Personal information
- Nationality: China
- Born: 1945 (age 80–81)

Sport
- Sport: Table tennis

Medal record
Women's table tennis
Representing China
World Championships
| Silver medal – second place | 1973 Sarajevo | Corbillon Cup Team |
| Silver medal – second place | 1971 Nagoya | Singles |
| Gold medal – first place | 1971 Nagoya | Doubles |
| Silver medal – second place | 1971 Nagoya | Corbillon Cup Team |
| Gold medal – first place | 1965 Ljubljana | Doubles |
| Gold medal – first place | 1965 Ljubljana | Corbillon Cup Team |

= Zheng Minzhi =

Chinese table tennis player

Zheng Minzhi also known as Cheng Min-chih is a former international table tennis player from China.

==Table tennis career==
Between 1965 and 1973 she won six medals in singles, doubles, and team events in the World Table Tennis Championships. She later became a table tennis referee and coach.

Zheng Minzhi started playing table tennis when she was 12. She was selected for a sports school at 14, she and later attended a national sports institute. In 1965, she and her doubles partner Lin Huiqing won the gold medal at the 1965 World Table Tennis Championships in the women's doubles in Yugoslavia. She was also part of the Chinese women's team that won the Corbillon Cup (team event) gold medal.

Competition was banned for four years during the Cultural Revolution, and while training was banned, Zheng practised on her own in secret.

She and Lin returned to the 1971 World Table Tennis Championships in Japan, again winning the women's doubles and gaining a silver medal in the singles.

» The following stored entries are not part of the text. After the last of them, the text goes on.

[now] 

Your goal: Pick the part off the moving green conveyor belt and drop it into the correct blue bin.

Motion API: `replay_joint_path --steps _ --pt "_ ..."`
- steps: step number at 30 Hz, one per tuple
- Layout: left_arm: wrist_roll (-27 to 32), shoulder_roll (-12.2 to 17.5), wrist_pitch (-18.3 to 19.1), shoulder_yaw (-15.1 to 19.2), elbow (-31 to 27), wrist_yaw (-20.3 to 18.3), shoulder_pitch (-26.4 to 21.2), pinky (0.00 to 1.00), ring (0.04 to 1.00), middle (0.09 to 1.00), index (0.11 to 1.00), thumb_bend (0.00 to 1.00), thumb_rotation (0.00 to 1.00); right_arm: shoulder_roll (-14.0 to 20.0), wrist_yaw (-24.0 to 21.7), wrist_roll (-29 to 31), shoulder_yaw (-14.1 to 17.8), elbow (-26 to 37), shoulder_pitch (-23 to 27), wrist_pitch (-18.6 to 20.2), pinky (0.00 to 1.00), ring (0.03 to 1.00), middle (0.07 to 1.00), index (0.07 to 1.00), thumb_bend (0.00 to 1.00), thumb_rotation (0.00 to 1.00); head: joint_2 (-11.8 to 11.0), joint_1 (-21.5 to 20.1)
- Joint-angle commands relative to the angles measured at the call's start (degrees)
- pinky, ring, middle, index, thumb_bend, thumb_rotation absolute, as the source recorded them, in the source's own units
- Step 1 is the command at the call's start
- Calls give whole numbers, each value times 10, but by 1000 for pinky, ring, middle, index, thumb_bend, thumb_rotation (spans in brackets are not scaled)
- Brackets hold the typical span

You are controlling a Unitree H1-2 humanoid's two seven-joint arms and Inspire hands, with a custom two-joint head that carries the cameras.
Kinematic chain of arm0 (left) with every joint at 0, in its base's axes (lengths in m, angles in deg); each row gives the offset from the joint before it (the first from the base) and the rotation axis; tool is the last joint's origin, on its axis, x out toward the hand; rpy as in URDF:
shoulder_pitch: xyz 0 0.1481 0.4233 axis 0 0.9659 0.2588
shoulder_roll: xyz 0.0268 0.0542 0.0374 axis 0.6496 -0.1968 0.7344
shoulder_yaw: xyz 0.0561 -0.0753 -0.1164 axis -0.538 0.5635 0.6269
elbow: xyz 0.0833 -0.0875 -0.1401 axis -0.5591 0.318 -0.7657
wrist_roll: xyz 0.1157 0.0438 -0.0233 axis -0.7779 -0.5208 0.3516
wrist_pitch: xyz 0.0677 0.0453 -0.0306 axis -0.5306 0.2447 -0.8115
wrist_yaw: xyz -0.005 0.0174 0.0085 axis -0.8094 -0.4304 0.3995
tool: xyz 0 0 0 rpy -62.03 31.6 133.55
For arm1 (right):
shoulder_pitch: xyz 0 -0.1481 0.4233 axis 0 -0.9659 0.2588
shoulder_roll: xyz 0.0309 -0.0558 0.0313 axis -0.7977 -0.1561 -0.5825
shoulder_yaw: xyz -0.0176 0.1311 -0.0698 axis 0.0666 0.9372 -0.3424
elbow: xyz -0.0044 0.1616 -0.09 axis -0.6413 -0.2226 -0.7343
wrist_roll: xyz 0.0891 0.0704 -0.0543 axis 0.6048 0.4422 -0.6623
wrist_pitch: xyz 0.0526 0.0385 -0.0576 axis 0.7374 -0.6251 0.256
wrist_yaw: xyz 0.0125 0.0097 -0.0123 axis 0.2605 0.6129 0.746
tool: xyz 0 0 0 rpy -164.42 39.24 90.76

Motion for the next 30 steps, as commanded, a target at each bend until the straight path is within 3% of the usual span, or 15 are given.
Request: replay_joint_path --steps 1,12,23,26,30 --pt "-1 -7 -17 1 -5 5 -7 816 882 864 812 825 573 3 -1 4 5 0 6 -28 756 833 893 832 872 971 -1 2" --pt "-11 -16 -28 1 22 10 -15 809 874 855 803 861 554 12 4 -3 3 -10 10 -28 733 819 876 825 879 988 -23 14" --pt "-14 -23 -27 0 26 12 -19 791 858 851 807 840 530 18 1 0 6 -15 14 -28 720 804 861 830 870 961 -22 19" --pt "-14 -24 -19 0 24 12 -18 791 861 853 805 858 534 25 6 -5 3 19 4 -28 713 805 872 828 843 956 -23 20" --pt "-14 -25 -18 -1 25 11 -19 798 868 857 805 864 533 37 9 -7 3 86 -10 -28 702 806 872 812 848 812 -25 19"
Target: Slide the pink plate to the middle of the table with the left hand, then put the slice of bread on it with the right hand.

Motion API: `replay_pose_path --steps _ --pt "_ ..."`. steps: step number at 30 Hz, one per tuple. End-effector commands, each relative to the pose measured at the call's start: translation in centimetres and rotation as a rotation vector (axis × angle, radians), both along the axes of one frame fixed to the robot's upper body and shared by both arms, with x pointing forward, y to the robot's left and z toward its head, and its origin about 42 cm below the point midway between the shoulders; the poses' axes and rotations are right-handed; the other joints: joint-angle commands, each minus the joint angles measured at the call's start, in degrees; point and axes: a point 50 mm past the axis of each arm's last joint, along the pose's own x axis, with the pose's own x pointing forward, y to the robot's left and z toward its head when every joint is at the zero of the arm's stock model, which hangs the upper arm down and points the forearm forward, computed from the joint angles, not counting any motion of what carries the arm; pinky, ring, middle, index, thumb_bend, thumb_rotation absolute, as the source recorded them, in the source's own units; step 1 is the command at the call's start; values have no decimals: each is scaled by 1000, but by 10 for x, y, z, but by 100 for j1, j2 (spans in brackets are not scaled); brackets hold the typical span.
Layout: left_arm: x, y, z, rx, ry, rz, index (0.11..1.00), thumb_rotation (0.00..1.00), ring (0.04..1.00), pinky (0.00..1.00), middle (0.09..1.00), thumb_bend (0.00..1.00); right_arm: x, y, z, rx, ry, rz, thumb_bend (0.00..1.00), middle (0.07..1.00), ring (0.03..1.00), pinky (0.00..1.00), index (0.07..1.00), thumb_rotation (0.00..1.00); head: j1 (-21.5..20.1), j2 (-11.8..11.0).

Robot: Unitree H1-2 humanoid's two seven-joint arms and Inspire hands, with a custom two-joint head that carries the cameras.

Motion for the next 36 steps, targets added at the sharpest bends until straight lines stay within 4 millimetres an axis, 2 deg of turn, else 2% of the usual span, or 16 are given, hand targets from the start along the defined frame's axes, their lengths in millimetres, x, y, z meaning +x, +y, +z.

Following her successes at the World Table Tennis Championships, Zheng participated in ping-pong diplomacy, visiting the United States in 1972. One year later she won her sixth and final medal at the 1973 World Table Tennis Championships, a silver medal in the Corbillon Cup (team event).

==Personal life==
She met her husband, a specialist in shogi, at a Shanghai sports school. They have a son.